Clustering and Ensemble Based Approach For Securing Electricity Theft Detectors Against Evasion Attacks

In smart power grids, electricity theft causes huge economic losses to electrical utility companies. Machine learning (ML), especially deep neural network (DNN) models hold state-of-the-art performance in detecting electricity theft cyberattacks. However, DNN models are vulnerable to adversarial attacks, i.e., evasion attacks. In this work, we, first, study the vulnerability of the DNN-based electricity theft detectors against evasion attacks and the influence of the model’s regularization (generalization) and transferability on robustness. Then, we cluster the power consumers and train a detector for each cluster, and compare the performance and robustness of this detector to a global detector that is trained on all the consumers’ data. The results indicate that the cluster-based detector is not only more robust against evasion attacks but also enhances normal classification accuracy because its training data has more consumption pattern similarity compared to the training data of the global detector which requires higher level of regularization. Then, we develop a cluster-based parallel-ensemble electricity theft detector to achieve high robustness against evasion attacks and high detection accuracy. The proposed detector has two levels of defense, including clustering and ensemble, where clustering decreases regularization and improves robustness, and the ensemble of diverse decision models improves robustness against transferability.

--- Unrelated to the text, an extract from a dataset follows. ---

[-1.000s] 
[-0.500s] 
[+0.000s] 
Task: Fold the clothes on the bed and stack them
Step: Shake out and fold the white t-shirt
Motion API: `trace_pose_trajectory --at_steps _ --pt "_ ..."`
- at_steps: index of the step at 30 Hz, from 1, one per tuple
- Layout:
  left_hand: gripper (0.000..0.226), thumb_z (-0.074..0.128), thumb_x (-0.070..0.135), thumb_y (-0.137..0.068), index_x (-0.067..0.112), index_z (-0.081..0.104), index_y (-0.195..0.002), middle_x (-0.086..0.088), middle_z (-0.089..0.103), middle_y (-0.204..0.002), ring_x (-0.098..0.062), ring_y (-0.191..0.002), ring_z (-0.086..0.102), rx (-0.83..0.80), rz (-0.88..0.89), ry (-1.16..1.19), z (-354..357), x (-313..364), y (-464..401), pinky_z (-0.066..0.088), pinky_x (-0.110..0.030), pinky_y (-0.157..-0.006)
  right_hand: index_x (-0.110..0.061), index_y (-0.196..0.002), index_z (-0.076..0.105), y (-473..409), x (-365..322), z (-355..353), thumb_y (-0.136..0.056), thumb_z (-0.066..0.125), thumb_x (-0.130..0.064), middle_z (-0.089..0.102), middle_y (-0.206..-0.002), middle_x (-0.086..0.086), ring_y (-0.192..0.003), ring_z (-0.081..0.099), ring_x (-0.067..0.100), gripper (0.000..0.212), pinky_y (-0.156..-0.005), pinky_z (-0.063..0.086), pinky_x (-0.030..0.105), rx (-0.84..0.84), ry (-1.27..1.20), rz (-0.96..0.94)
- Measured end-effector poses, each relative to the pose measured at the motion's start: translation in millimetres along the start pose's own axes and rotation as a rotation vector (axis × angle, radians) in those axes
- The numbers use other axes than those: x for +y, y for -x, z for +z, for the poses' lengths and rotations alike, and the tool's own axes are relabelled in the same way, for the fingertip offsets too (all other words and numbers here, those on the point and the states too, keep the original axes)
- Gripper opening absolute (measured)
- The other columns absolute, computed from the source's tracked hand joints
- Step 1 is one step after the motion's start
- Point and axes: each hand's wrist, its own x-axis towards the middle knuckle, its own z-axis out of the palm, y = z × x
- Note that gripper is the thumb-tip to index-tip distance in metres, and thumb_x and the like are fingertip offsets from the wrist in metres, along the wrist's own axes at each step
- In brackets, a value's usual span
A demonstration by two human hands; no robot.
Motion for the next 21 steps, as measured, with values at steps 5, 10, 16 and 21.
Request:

We evaluate the detector on different threat models, including Blackbox and Graybox with different knowledge about defense strategy, model architecture, and training dataset. The evaluation results indicate that unlike the existing solutions that sacrifice the normal accuracy of the model to improve the robustness against evasion attacks, the proposed detector outperforms the benchmark defenses in terms of robustness and normal classification accuracy.